In a recent episode, it was obvious that the hosts were completely unaware that they were being photographed. This occurred while they were preparing dinner, serving wine and talking to other guests in a large, open-plan kitchen.
I wonder what these hosts might have thought, had they known that pictures were being sent to a person they have never met.
It continued in this fashion for part of the evening. “These people,” he stated, referring to the other guests, “are all millionaires!” And this was the subtext of yet another series of photos. “They are so rich, they spend part of the year in Europe!”
He also sent a photo of his new car in the owner’s paver-system driveway to somehow validate the point that he was in his element.
It seems to me that there are several etiquette violations taking place, but I don’t want to violate Miss Manners’ rule that I should avoid pointing them out. I have tried all the obvious ways of discouraging this practice, including simply asking him to stop.
Unfortunately, he is aware that I have unlimited service to send or receive photos and text messages. Blocking is not an option. My plea has fallen on deaf ears. What do you suggest?
Gentle Reader: Not inviting this person to your house – and deleting all his communications without looking at them or responding.
But yours is not the chief problem Miss Manners sees here. It is those innocent people whose privacy is being invaded by a rude guest who worry her. Even if they consented to being photographed for distribution, commenting on their means would be rude.
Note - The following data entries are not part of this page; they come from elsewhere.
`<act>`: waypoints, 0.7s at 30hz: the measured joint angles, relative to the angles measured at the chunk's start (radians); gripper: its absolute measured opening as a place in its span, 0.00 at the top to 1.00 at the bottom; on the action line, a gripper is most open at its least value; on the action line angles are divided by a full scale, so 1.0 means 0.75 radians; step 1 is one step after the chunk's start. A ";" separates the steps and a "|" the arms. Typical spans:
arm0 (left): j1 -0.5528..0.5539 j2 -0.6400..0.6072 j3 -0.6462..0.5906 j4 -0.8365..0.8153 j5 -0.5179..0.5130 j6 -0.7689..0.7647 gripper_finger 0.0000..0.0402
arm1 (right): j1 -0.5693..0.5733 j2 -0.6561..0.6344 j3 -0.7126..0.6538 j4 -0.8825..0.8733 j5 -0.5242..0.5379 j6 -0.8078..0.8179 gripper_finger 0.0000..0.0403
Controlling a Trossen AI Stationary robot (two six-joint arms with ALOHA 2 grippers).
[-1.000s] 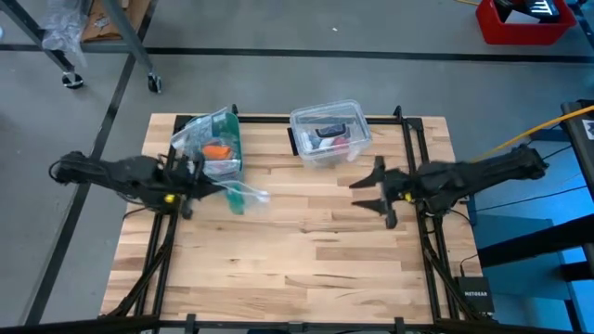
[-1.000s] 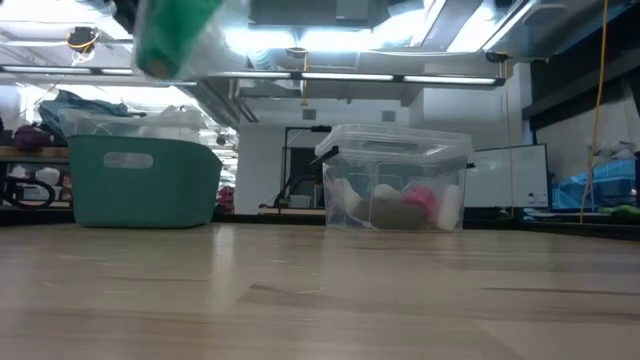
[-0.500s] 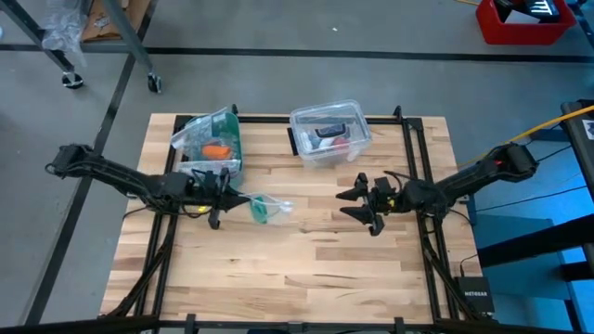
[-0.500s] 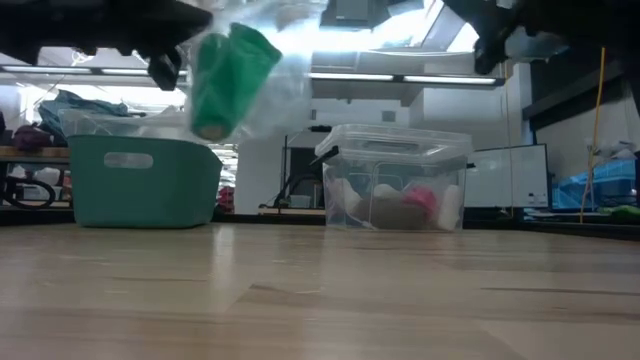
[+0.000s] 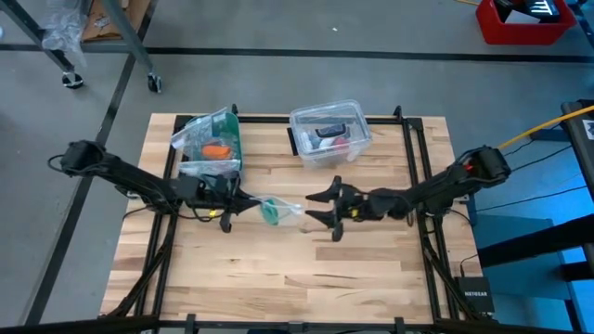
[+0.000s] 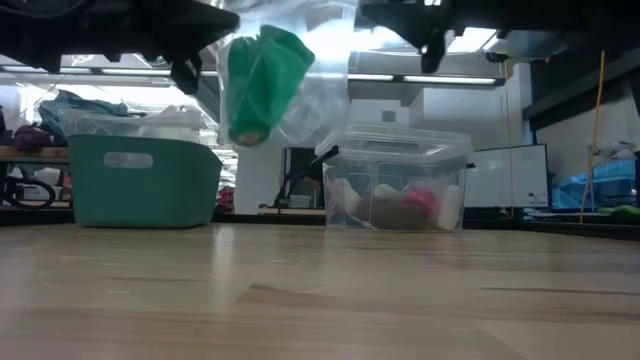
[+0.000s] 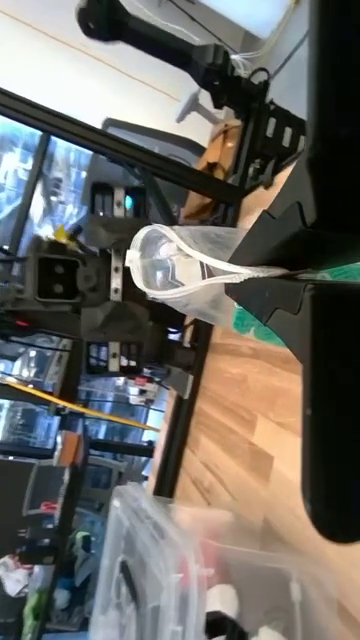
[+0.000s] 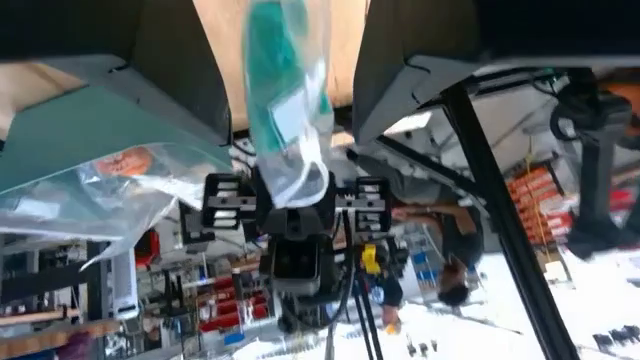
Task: Roll bandage
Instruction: Close the transparent zip bag
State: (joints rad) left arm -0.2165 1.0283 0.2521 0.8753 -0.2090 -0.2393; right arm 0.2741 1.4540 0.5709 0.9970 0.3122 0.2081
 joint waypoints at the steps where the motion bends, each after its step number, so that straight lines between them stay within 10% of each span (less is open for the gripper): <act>1: 0.000 0.010 0.005 0.000 0.001 -0.001 1.00 | 0.000 0.025 0.029 -0.026 0.001 0.000 0.48; 21: 0.000 0.032 0.018 -0.008 0.102 0.005 1.00 | 0.001 0.102 0.166 -0.220 -0.023 -0.005 0.60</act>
State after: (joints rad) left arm -0.2165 1.0519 0.2657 0.8692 -0.1326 -0.2356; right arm 0.2745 1.5307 0.6952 0.8323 0.2947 0.2047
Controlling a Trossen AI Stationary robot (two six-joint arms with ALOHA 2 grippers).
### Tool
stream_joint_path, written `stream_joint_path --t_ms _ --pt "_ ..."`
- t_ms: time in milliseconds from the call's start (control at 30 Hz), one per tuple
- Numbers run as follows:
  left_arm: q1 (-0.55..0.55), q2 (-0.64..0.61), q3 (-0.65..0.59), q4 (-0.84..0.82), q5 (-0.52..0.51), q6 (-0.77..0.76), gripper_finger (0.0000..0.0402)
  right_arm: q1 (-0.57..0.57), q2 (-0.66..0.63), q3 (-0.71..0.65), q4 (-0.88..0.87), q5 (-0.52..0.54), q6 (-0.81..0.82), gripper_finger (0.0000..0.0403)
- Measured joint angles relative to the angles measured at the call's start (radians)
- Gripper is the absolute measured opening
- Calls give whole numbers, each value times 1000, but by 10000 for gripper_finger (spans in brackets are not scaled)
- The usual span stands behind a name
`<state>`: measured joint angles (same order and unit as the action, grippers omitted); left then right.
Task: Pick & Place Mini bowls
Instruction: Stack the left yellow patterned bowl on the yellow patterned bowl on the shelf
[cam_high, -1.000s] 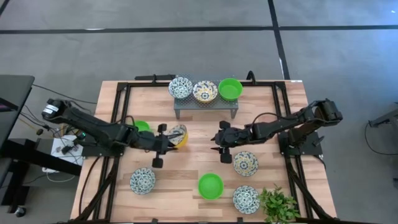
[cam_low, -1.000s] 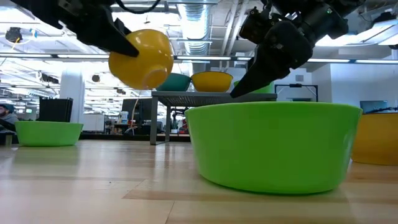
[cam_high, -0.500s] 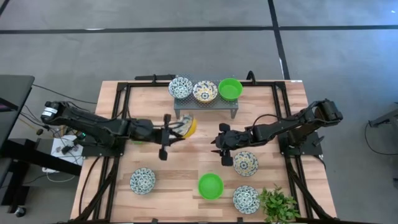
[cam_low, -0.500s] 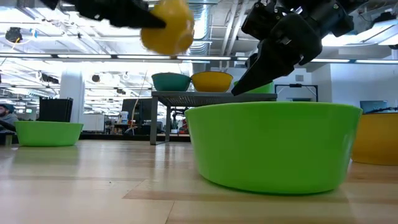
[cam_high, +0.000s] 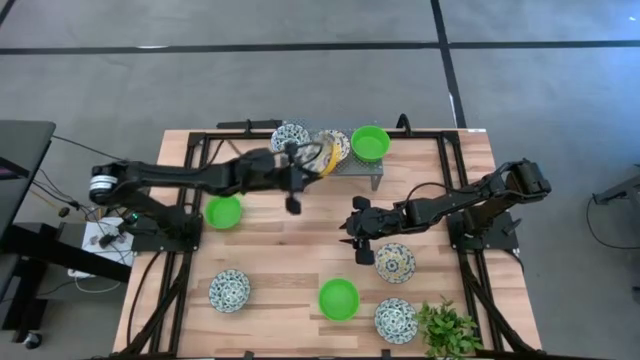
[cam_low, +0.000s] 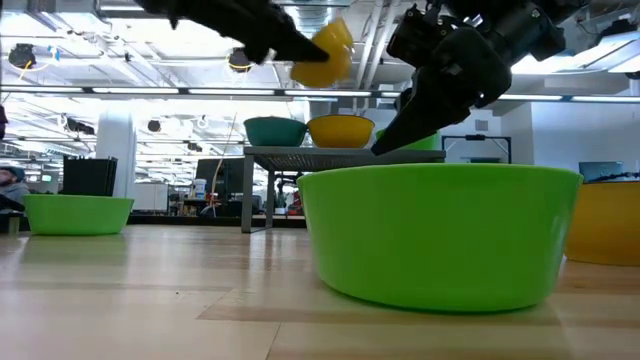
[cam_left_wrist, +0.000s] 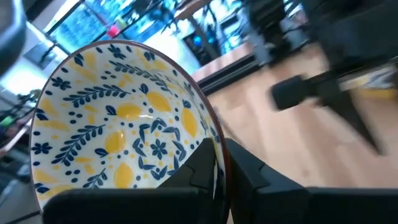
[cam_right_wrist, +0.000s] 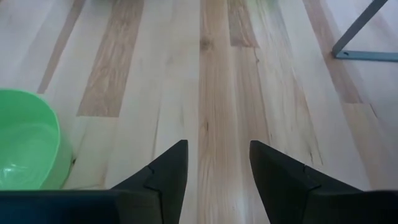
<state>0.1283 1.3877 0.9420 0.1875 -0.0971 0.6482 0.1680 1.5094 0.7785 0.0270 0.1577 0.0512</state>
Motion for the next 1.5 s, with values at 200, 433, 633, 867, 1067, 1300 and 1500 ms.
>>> stream_joint_path --t_ms 200,433,633,867,1067,1300,1500 --pt "90 111 99 4 34 2 22 0 0 0 -28 7 0 167" --pt "117 160 114 -12 42 -1 23 1 0 0 -56 10 1 171" --pt "116 178 113 -10 5 -29 24 2 0 0 -61 10 2 170" --pt "118 186 112 -15 -41 -31 24 4 0 0 -58 2 12 169" --pt "127 186 112 -38 -42 -50 24 4 0 0 -57 2 14 168" --pt "135 186 112 -43 -40 -51 24 5 0 0 -57 1 14 168" --pt "137 186 112 -42 -41 -52 25 5 0 0 -57 1 11 167"
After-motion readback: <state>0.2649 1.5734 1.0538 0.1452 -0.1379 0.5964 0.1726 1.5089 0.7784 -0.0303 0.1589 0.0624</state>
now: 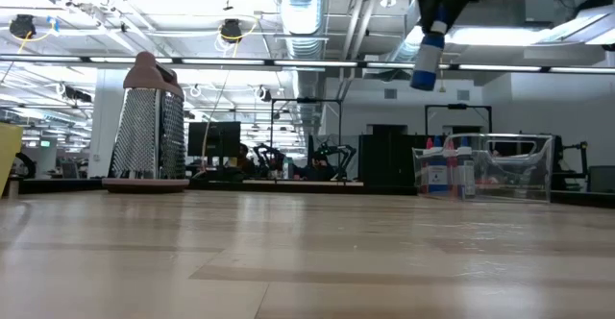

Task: Pick & Place Food Item
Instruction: Put the blue food coloring bottle into the transparent bin

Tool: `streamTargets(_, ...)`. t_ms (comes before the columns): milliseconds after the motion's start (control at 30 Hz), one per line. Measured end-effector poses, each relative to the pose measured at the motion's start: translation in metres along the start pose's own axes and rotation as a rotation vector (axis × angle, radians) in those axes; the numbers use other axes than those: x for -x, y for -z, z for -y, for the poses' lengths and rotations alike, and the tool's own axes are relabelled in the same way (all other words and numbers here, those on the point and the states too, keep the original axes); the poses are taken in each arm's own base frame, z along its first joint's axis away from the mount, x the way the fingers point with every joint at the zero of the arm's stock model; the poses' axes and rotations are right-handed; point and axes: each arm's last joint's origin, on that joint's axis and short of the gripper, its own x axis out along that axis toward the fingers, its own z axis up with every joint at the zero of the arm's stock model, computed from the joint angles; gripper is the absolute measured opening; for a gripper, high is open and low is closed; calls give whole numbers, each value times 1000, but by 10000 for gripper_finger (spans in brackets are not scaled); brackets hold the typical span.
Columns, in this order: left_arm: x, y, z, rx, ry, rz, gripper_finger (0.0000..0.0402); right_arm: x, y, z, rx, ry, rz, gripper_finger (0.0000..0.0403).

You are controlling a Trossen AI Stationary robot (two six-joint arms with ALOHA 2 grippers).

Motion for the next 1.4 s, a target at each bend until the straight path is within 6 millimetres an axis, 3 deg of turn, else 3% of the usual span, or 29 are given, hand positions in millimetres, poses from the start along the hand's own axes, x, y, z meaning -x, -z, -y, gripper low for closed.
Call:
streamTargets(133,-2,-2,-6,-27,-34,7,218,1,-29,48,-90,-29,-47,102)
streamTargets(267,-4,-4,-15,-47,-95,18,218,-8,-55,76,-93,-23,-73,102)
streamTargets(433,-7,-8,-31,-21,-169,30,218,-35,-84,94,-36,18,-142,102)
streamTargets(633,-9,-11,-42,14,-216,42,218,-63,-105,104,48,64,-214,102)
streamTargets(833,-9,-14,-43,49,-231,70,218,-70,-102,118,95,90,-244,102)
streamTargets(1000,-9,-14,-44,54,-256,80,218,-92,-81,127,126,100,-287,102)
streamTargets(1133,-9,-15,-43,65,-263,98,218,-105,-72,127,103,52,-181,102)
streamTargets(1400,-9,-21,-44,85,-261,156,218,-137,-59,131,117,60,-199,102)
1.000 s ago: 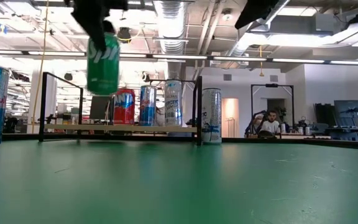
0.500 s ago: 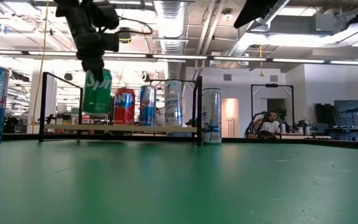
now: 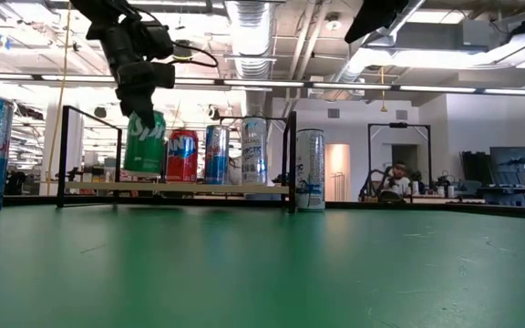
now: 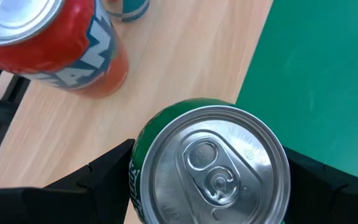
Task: Place canned beverage on shelf
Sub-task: Put the left green soda can on the shelf
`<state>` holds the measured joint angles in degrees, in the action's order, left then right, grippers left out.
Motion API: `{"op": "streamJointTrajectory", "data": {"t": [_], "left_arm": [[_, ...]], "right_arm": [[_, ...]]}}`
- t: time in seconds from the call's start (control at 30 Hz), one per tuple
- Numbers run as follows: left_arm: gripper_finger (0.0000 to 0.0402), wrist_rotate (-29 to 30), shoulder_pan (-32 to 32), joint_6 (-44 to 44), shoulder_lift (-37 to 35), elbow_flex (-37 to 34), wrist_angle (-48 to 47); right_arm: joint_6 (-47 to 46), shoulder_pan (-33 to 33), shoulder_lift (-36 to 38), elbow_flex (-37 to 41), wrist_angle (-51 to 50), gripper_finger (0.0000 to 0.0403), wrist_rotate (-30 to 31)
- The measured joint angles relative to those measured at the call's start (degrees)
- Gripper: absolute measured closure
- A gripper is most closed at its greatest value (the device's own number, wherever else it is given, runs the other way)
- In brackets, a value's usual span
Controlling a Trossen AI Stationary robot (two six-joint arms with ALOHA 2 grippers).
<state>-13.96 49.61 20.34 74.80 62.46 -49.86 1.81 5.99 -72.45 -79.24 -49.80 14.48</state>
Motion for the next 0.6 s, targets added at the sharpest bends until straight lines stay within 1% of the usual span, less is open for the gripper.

If she were not leery of adding to this distasteful gossip mill, she would be tempted to forward the material to the victims without comment, so that they could handle the situation if they chose.
Please send your questions to Miss Manners at her website, missmanners.com; to her email, firstname.lastname@example.org; or through postal mail to Miss Manners, Universal Uclick, 1130 Walnut St., Kansas City, MO 64106.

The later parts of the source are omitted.